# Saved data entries

[Start of section]

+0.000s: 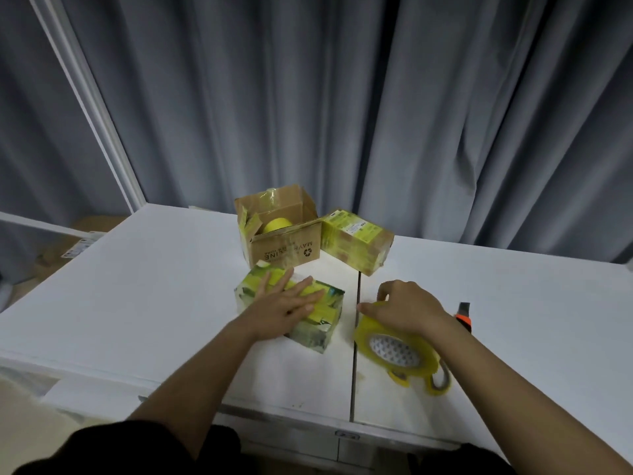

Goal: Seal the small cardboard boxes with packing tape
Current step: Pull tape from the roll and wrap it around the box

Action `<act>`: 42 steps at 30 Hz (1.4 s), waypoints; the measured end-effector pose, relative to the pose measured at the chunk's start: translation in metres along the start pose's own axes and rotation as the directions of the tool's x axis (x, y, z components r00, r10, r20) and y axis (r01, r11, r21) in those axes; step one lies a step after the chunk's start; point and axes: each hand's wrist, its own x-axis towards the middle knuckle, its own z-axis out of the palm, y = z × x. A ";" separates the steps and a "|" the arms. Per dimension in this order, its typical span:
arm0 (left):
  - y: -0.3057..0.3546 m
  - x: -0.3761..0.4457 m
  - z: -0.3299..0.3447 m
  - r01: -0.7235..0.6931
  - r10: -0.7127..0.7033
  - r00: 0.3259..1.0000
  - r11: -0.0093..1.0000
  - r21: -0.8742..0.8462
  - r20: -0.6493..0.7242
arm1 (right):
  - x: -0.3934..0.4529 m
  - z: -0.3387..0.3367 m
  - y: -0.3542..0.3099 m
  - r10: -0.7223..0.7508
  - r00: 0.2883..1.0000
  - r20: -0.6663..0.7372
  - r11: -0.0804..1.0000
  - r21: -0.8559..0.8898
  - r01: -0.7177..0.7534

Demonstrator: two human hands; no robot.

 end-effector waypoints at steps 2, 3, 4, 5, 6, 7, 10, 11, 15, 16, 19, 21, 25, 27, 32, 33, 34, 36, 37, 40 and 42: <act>-0.010 0.004 -0.007 -0.033 0.033 0.999 0.999 -0.034 0.008 | -0.009 0.005 -0.001 -0.020 0.999 0.043 0.990 0.140 0.014; -0.012 0.005 -0.010 -0.043 0.044 0.999 0.998 -0.035 0.019 | -0.012 0.008 -0.002 -0.025 0.999 0.048 0.980 0.198 0.016; -0.013 0.008 -0.012 -0.052 0.053 0.998 0.998 -0.028 0.033 | -0.015 0.012 -0.003 -0.026 0.999 0.043 0.971 0.238 0.015; -0.013 0.009 -0.014 -0.058 0.059 0.997 0.998 -0.015 0.048 | -0.018 0.016 -0.005 -0.021 0.999 0.034 0.967 0.254 0.011; -0.013 0.011 -0.015 -0.060 0.060 0.996 0.998 0.002 0.065 | -0.021 0.018 -0.007 -0.017 1.000 0.024 0.969 0.248 0.010; -0.012 0.013 -0.016 -0.052 0.050 0.995 0.998 0.018 0.085 | -0.023 0.020 -0.009 -0.018 1.000 0.020 0.971 0.239 0.013; -0.013 0.012 -0.021 0.003 -0.006 0.994 1.000 0.027 0.106 | -0.025 0.022 -0.015 -0.031 0.997 0.064 0.953 0.302 0.010; -0.013 0.010 -0.022 0.018 -0.020 0.996 1.000 0.016 0.093 | -0.026 0.022 -0.016 -0.034 0.995 0.089 0.938 0.346 0.001; -0.020 0.005 -0.028 0.061 -0.060 0.995 0.998 -0.011 0.074 | -0.032 0.028 -0.022 -0.107 0.975 0.197 0.821 0.571 -0.026; -0.020 0.005 -0.029 0.071 -0.070 0.994 0.997 -0.006 0.080 | -0.034 0.030 -0.024 -0.118 0.971 0.206 0.784 0.619 -0.036; -0.009 0.007 -0.024 0.092 -0.099 0.993 0.991 0.098 0.070 | -0.037 0.032 -0.026 -0.109 0.969 0.222 0.737 0.673 -0.071; 0.005 0.001 -0.016 0.131 -0.136 0.990 0.986 0.101 0.043 | -0.038 0.031 -0.025 -0.094 0.965 0.246 0.732 0.674 -0.100; 0.032 -0.028 -0.001 0.103 -0.174 0.923 0.971 -0.215 -0.344 | -0.043 0.025 -0.018 -0.064 0.962 0.265 0.711 0.689 -0.142; 0.045 -0.043 0.005 0.070 -0.186 0.876 0.962 -0.264 -0.444 | -0.047 0.022 -0.016 -0.069 0.965 0.252 0.719 0.683 -0.127; 0.081 -0.063 0.008 0.091 -0.258 0.903 0.897 -0.432 -0.344 | -0.060 0.024 -0.006 -0.094 0.972 0.214 0.665 0.740 -0.099; 0.087 -0.066 0.009 0.116 -0.297 0.893 0.879 -0.463 -0.339 | -0.064 0.026 -0.004 -0.091 0.973 0.210 0.644 0.758 -0.103; 0.091 -0.068 0.010 0.154 -0.345 0.872 0.867 -0.475 -0.346 | -0.068 0.027 0.000 -0.088 0.974 0.208 0.622 0.775 -0.110; 0.096 -0.068 0.014 0.273 -0.493 0.800 0.806 -0.525 -0.342 | -0.075 0.028 0.004 -0.088 0.974 0.211 0.593 0.796 -0.119; 0.096 -0.066 0.013 0.348 -0.608 0.739 0.714 -0.608 -0.291 | -0.078 0.028 0.005 -0.092 0.974 0.208 0.591 0.799 -0.115; 0.090 -0.056 0.009 0.440 -0.768 0.640 0.335 -0.833 0.029 | -0.082 0.028 0.003 -0.087 0.982 0.165 0.581 0.810 -0.085; 0.084 -0.050 0.010 0.445 -0.722 0.674 0.224 -0.867 0.160 | -0.084 0.030 0.001 -0.079 0.989 0.122 0.565 0.823 -0.056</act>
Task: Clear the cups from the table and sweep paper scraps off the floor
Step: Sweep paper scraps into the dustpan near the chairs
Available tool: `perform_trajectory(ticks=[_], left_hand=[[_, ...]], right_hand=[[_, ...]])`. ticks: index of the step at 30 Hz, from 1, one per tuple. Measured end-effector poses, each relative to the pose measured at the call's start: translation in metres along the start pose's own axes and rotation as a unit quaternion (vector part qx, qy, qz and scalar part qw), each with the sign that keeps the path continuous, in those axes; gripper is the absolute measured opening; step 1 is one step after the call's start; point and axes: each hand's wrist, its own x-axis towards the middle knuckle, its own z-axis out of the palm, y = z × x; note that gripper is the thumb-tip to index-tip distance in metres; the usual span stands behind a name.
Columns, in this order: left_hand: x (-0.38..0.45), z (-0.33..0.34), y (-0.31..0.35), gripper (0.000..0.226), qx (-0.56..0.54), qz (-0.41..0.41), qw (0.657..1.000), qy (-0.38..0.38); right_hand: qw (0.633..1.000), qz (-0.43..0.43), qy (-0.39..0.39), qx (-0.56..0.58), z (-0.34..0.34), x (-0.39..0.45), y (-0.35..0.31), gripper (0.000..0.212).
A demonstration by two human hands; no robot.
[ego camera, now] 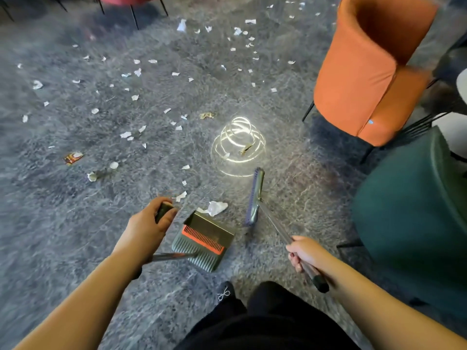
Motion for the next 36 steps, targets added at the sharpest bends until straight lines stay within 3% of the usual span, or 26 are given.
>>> perform_trajectory(ticks=[5, 14, 21, 25, 29, 36], left_hand=[[0.026, -0.008, -0.022, 0.017, -0.003, -0.030, 1.000, -0.005], [0.097, -0.017, -0.030, 0.018, 0.039, -0.075, 0.995, -0.048], [0.167, -0.025, -0.011, 0.040, 0.117, -0.078, 0.987, -0.074], [0.183, -0.035, -0.018, 0.040, 0.117, -0.078, 0.988, -0.064], [0.182, -0.046, -0.033, 0.037, 0.118, -0.083, 0.988, -0.062], [0.181, -0.057, -0.045, 0.043, 0.144, -0.086, 0.982, -0.085]], right_hand=[[0.998, -0.009, -0.015, -0.058, 0.010, 0.016, -0.037, 0.035], [0.990, -0.011, -0.030, -0.135, 0.028, 0.083, -0.107, 0.043], [0.974, -0.012, -0.055, -0.219, 0.048, 0.130, -0.149, 0.048], [0.968, 0.021, -0.074, -0.240, 0.066, 0.150, -0.163, 0.013], [0.976, 0.051, -0.100, -0.189, 0.094, 0.168, -0.155, 0.033], [0.971, 0.052, -0.137, -0.190, 0.157, 0.161, -0.133, 0.050]])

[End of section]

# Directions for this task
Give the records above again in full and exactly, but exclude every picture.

# Answer box
+0.000s: 

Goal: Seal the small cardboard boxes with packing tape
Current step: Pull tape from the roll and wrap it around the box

Action `<act>`: 42 steps at 30 Hz (1.4 s), waypoints; the measured end-effector pose, relative to the pose measured at the chunk's start: translation in metres along the start pose's own axes and rotation as the directions of the tool's x axis (x, y, z components r00, r10, r20) and y axis (r01, r11, r21) in those axes; step one lies a step after the chunk's start; point and axes: each hand's wrist, its own x-axis towards the middle knuckle, its own z-axis out of the palm, y = z × x. A ";" separates the steps and a "|" the arms. Per dimension in this order, its typical span:
arm0 (left):
  - y: -0.3057..0.3546 m
  - x: -0.3761..0.4457 m
  - z: -0.3299..0.3447 m
  - r01: -0.7235..0.6931
  - r10: -0.7127..0.7033
  - r00: 0.3259..1.0000
  - r11: -0.0093..1.0000
  - r21: -0.8742..0.8462
  - r20: -0.6493..0.7242
arm1 (right):
  - x: -0.3934..0.4529 m
  - z: -0.3387..0.3367 m
  - y: -0.3542..0.3099 m
  - r10: -0.7223..0.7508
  - r00: 0.2883..1.0000
  - r20: -0.6663..0.7372
  - r11: -0.0804..1.0000
  - r21: -0.8559..0.8898
  - r01: -0.7177..0.7534

Demonstrator: two human hands; no robot.

 end-effector waypoints at steps 2, 3, 4, 5, 6, 7, 10, 11, 15, 16, 19, 21, 25, 27, 32, 33, 34, 36, 37, 40 and 42: <act>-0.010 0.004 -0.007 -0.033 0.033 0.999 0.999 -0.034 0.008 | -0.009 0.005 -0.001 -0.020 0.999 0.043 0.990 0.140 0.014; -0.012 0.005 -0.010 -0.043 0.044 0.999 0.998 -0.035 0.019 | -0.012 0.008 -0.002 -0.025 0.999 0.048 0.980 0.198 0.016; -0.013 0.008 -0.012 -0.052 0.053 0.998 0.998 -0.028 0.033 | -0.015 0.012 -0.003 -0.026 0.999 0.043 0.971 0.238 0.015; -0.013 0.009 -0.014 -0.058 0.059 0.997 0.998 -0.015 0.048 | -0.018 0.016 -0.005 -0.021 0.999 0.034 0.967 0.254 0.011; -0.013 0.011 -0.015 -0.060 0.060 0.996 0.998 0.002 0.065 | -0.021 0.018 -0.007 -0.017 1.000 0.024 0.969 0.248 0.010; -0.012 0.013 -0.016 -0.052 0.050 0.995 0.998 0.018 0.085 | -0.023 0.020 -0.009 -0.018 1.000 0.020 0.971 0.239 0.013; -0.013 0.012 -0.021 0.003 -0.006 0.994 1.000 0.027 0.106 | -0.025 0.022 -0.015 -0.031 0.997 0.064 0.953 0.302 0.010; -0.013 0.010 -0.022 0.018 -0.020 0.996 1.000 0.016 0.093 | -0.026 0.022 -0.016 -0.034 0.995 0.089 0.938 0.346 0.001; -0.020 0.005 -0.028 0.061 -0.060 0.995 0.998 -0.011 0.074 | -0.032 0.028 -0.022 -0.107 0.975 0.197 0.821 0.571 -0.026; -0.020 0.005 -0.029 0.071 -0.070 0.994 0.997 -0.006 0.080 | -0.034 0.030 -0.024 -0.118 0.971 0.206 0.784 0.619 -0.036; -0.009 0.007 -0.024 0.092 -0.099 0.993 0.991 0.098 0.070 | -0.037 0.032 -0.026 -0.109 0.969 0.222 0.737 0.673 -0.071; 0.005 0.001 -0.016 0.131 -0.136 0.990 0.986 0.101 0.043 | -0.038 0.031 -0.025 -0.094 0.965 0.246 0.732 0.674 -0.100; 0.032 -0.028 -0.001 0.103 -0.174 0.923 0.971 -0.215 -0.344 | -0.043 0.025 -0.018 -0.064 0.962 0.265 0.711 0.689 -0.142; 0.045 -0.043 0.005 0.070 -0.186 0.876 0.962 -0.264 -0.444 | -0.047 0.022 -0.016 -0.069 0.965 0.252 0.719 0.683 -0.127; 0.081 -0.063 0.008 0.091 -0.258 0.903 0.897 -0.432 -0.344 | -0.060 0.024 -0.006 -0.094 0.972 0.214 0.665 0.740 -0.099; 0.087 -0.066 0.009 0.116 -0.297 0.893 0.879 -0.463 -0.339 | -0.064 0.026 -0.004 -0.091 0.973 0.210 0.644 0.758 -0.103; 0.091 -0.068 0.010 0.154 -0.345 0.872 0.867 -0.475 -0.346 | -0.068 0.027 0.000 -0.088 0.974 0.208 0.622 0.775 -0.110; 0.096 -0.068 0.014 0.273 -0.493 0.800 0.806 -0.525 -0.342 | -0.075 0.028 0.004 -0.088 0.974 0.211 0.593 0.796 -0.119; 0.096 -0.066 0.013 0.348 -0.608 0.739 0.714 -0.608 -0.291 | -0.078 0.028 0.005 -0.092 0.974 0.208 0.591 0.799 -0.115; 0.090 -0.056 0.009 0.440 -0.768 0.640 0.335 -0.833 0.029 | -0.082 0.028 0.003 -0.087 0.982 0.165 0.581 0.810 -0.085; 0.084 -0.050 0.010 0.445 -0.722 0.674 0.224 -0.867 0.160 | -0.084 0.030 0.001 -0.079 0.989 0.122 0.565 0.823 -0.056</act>
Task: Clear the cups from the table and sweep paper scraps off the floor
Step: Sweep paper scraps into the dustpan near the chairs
Available tool: `perform_trajectory(ticks=[_], left_hand=[[_, ...]], right_hand=[[_, ...]])`. ticks: index of the step at 30 Hz, from 1, one per tuple. Measured end-effector poses, each relative to the pose measured at the call's start: translation in metres along the start pose's own axes and rotation as a unit quaternion (vector part qx, qy, qz and scalar part qw), each with the sign that keeps the path continuous, in those axes; gripper is the absolute measured opening; step 1 is one step after the call's start; point and axes: each hand's wrist, its own x-axis towards the middle knuckle, its own z-axis out of the palm, y = z × x; note that gripper is the thumb-tip to index-tip distance in metres; the usual span stands behind a name.
Columns, in this order: left_hand: x (-0.38..0.45), z (-0.33..0.34), y (-0.31..0.35), gripper (0.000..0.226), qx (-0.56..0.54), qz (-0.41..0.41), qw (0.657..1.000), qy (-0.38..0.38); right_hand: qw (0.633..1.000), qz (-0.43..0.43), qy (-0.39..0.39), qx (-0.56..0.58), z (-0.34..0.34), x (-0.39..0.45), y (-0.35..0.31), gripper (0.000..0.212).
A demonstration by two human hands; no robot.
[ego camera, now] 
Motion for the next 36 steps, targets added at the sharpest bends until straight lines stay within 3% of the usual span, or 26 are given.
>>> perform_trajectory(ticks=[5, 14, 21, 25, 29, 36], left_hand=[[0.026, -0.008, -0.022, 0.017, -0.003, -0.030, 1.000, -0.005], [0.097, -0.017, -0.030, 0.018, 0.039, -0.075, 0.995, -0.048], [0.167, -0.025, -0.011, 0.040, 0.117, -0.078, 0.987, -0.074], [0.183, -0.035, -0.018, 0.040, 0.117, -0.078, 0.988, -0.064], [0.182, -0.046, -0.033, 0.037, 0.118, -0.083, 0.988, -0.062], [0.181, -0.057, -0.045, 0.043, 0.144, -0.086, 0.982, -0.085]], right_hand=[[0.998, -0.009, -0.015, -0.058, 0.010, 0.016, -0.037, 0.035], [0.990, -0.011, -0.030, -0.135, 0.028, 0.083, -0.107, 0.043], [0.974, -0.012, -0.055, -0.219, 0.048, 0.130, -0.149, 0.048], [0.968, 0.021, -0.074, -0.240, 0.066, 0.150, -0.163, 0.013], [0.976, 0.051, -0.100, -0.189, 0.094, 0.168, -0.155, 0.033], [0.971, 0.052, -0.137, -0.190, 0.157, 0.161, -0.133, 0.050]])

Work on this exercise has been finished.